##### Record extracts #####

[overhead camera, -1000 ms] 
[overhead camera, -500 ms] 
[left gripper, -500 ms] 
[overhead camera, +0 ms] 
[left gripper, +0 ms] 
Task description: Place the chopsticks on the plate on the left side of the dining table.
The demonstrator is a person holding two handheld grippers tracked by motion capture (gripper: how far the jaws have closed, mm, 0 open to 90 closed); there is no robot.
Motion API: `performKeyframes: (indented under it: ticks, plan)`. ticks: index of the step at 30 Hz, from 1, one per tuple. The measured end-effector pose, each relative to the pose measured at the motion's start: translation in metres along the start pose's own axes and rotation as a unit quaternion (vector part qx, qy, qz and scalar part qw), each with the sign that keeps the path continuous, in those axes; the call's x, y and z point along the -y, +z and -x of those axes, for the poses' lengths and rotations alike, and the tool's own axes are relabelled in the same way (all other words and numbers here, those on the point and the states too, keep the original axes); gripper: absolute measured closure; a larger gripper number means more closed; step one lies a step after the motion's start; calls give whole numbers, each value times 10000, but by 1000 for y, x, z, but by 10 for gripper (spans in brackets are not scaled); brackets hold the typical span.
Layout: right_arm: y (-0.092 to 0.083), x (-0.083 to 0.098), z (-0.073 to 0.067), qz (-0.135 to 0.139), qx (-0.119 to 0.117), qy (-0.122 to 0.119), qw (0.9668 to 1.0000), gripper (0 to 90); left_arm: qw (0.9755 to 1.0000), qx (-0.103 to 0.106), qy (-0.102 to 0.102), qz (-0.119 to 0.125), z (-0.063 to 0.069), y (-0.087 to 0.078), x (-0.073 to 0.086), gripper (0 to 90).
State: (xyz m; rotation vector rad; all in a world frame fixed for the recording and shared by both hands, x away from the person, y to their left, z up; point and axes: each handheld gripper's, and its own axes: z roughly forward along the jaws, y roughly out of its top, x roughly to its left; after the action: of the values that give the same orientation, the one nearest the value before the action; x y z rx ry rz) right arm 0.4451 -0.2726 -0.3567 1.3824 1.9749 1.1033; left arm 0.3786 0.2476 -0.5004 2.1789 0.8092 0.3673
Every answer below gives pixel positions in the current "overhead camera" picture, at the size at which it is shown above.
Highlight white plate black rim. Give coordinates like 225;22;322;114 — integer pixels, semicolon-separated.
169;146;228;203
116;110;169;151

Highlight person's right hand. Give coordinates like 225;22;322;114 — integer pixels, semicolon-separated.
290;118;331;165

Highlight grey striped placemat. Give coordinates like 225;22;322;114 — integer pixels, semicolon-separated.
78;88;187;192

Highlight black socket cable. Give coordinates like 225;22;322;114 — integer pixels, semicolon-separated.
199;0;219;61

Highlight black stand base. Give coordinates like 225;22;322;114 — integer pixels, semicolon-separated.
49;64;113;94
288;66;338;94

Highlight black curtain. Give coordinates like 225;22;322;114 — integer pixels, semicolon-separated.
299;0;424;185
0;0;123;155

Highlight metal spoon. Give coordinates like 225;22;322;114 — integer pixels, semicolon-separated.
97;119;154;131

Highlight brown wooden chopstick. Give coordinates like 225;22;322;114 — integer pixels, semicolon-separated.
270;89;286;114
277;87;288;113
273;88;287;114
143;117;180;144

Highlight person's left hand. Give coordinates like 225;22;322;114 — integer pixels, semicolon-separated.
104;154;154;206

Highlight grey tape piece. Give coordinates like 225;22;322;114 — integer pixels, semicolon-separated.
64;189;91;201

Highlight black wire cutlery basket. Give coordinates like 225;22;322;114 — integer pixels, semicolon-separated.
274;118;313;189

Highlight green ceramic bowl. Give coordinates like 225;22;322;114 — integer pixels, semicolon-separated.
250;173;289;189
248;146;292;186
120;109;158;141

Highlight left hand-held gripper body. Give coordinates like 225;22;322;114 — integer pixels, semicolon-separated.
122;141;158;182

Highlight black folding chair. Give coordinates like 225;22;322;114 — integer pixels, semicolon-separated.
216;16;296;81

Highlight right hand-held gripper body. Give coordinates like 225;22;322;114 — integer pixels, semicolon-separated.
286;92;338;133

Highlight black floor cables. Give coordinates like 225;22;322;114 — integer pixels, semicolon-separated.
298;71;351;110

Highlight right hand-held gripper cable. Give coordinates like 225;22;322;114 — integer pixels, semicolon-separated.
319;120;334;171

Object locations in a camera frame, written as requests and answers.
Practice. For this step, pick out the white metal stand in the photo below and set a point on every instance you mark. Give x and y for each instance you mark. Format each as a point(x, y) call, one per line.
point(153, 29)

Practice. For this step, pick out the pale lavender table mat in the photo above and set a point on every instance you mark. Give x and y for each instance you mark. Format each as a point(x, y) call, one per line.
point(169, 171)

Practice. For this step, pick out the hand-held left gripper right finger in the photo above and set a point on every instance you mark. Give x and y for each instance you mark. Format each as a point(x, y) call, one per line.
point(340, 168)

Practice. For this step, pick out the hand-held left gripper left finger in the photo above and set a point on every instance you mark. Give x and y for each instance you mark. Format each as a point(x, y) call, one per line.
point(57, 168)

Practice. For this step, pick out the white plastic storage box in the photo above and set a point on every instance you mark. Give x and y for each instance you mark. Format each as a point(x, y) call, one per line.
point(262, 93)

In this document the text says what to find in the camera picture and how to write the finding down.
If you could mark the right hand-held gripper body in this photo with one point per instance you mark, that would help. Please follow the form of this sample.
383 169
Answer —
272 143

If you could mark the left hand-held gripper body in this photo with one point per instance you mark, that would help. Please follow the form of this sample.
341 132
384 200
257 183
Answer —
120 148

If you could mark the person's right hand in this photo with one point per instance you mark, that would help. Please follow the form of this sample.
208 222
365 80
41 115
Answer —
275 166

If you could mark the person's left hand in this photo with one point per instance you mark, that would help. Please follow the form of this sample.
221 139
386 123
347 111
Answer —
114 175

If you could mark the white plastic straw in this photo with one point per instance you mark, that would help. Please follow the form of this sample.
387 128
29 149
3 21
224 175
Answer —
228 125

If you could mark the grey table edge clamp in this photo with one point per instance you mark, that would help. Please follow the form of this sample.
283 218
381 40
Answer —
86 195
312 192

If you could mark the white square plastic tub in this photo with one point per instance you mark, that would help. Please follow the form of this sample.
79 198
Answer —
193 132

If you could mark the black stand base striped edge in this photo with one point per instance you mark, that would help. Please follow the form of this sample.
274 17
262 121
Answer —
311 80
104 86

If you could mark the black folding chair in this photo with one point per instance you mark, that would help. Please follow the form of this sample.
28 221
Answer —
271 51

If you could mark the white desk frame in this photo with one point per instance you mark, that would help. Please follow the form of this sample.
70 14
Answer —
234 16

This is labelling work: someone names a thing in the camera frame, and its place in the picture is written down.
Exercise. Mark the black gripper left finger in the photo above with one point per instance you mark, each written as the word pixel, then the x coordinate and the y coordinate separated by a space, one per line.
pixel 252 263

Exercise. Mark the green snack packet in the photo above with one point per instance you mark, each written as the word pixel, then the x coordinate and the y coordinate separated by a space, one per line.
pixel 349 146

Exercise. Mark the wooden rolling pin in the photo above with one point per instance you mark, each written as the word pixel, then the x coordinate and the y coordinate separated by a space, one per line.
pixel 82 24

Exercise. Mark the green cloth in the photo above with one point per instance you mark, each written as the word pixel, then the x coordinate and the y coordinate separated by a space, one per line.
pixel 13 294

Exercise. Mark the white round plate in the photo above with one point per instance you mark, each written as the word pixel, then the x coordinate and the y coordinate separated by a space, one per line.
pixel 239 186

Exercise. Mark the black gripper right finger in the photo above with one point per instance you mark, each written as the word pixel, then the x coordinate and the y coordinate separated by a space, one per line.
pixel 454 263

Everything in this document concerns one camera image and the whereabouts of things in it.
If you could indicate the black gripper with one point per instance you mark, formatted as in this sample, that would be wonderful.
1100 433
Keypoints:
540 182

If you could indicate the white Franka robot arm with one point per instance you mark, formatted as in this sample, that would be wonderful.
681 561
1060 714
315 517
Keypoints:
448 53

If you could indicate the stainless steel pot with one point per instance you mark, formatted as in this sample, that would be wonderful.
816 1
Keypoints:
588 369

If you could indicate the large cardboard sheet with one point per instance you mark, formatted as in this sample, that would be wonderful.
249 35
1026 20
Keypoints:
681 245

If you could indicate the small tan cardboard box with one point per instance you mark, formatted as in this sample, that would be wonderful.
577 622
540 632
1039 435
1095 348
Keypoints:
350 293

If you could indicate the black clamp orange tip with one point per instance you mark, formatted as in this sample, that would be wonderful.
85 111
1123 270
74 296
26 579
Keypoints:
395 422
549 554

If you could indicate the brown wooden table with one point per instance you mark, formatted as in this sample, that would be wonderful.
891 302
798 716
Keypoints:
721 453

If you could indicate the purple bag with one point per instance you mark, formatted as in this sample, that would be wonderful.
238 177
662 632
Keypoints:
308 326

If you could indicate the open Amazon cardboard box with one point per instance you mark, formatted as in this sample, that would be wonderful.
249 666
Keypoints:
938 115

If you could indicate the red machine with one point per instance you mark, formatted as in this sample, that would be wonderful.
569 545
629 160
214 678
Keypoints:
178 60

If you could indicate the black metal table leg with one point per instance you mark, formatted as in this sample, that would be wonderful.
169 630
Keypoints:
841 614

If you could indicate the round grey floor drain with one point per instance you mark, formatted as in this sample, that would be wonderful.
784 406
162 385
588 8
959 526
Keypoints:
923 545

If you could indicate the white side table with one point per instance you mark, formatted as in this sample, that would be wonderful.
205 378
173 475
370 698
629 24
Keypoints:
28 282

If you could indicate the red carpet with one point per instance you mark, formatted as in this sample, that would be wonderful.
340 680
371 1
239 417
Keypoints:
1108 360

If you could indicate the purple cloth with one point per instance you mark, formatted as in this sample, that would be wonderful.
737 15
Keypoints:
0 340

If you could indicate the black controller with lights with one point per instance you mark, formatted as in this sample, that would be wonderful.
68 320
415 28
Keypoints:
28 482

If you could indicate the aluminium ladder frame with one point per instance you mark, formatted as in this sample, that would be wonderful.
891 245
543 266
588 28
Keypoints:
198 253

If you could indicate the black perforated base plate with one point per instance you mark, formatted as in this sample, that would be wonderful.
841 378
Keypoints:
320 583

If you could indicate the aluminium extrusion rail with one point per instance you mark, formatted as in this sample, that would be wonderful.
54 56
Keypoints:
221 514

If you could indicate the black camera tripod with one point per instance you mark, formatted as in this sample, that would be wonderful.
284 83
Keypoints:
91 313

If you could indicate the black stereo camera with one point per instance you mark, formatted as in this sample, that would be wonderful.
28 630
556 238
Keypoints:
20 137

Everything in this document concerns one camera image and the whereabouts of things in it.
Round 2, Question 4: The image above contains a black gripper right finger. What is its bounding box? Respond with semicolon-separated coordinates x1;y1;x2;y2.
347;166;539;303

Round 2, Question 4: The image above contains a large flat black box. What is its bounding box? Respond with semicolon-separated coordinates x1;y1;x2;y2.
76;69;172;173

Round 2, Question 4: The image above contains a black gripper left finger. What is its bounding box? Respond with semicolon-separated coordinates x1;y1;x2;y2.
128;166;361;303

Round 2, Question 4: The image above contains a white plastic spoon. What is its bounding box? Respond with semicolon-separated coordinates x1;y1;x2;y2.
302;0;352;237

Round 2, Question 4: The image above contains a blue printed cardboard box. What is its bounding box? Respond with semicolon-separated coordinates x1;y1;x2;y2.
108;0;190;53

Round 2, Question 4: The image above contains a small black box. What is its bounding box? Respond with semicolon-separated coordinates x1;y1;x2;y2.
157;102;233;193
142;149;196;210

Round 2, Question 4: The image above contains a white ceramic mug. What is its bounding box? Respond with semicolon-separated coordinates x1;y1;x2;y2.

#####

Looking back over the data above, restate word for word the lines that begin at the line with "If you could indicate the stainless" and end at the line with "If you could indicate the brown", inclusive.

Your response:
If you could indicate the stainless steel pot with one point per instance you mark, formatted as in this sample, that would be wonderful.
816 1
Keypoints:
588 369

If you could indicate the large cardboard sheet with one point per instance you mark, formatted as in this sample, that would be wonderful.
249 35
1026 20
Keypoints:
681 245

If you could indicate the small tan cardboard box with one point per instance you mark, formatted as in this sample, that would be wonderful.
577 622
540 632
1039 435
1095 348
Keypoints:
350 293

If you could indicate the black clamp orange tip with one point per instance you mark, formatted as in this sample, that would be wonderful.
85 111
1123 270
74 296
26 579
Keypoints:
395 422
549 554

If you could indicate the brown wooden table with one point per instance you mark, formatted as in this sample, that would be wonderful.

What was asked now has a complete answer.